Kendi krallığındaki aynalar tükenince, eksik prens; dört bir yana haber salıp, yansımasını görebileceği bir aynayı ona getirene, cücelerinden birini ödül olarak vereceğini yedi düvele duyurmuş. Aradan haftalar, aylar geçmiş...Prensin beklediği ayna bir türlü bulunamamış. Fakat bir gün, çok uzaklardaki batık karallıktan gelen bir sihirbaz prensin huzuruna getirilmiş. Sihirbaz, yanında getirdiği büyülü aynayı prense taktim etmiş. Eksik prens, büyük bir merak ve umutsuzlukla sihirli aynanın karşısına geçip perdesini kaldırdırdıktan sonra nihayet aynaya bakmış. Aman Tanrım! Birde ne görsün...Yansımasında yeşil, ıslak, kırık sesli bir kurbağa duruyormuş...Krallıktaki herkes sus pus olmuş sihirbaz ile prensi seyrede dursun, kalabalığın arasından Bilge cücenin sesi duyulmuş; ‘ PRENS KURBAĞA!’

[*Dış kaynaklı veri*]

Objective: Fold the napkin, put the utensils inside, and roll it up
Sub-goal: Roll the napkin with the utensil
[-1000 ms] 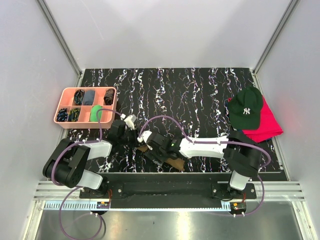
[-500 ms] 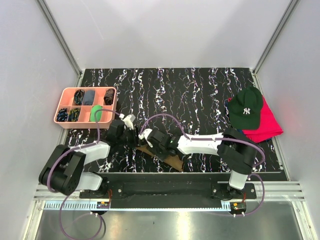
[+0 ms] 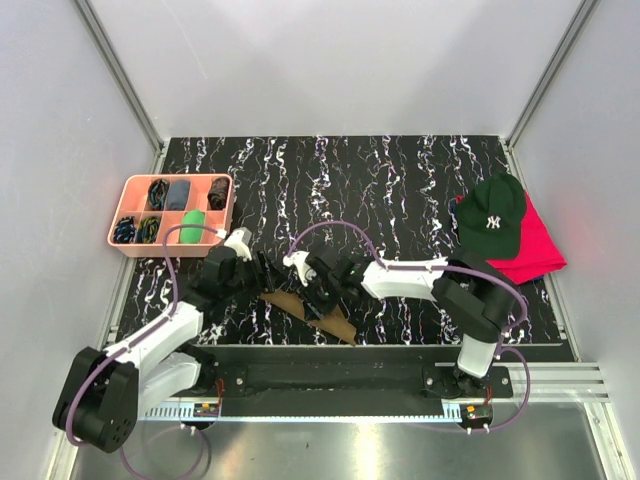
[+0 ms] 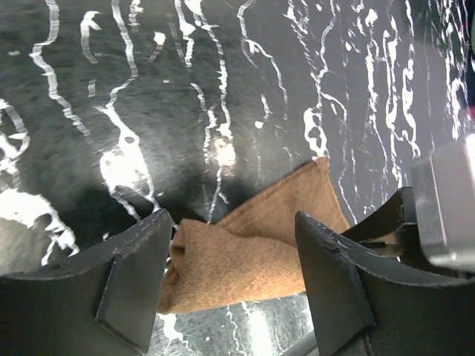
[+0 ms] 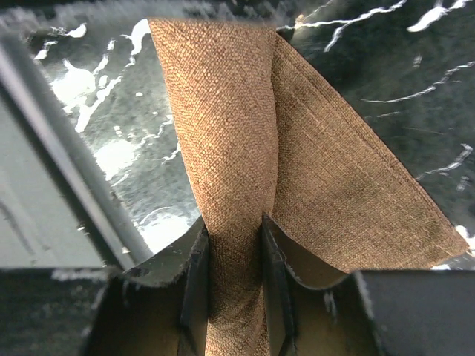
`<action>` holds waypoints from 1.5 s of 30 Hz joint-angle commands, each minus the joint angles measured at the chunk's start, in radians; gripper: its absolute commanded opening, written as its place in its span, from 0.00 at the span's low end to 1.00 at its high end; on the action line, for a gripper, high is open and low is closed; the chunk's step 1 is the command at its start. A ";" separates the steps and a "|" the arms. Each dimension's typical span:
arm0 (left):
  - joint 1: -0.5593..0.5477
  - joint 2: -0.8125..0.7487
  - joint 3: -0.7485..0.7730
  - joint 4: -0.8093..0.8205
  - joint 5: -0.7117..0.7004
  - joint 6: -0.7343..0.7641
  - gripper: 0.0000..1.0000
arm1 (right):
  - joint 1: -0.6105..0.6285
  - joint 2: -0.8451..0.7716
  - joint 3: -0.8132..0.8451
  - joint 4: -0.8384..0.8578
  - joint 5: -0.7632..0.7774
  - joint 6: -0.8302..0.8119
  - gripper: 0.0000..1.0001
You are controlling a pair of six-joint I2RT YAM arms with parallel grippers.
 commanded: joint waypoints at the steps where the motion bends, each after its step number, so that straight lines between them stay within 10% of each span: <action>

Bütün bu olanlardan sonra, şatonun içinde kuvvetli bir uğultu hasıl olmuş. Kurbağa prens öfkeli gözlerini Bilge cüceye dikerek deyneğini hışımla savurup, ‘Ey sihirbaz!...Bilge cüce senindir...Ama bilesinki, bana bu halimin bir çaresini bulursan dile benden ne dilersen!’ Sihirbaz başını öne eğerek konuşmaya başlamış; ‘Prensim bana deyneğinizi bir kere kullanma lütfunu bahşederseniz size bu derdin dermanını bulurum. Asıl yansımanızı aynada gösterir krallığınızı ve sizi bu dertten kurtarırım’ demiş. Prens uzun uzun düşündükten sonra, bu işe bir hal çare bulması gerektiğine karar verip sihirbaza dönmüş, ‘Deynek bir vuruş için emrindedir sihirbaz!’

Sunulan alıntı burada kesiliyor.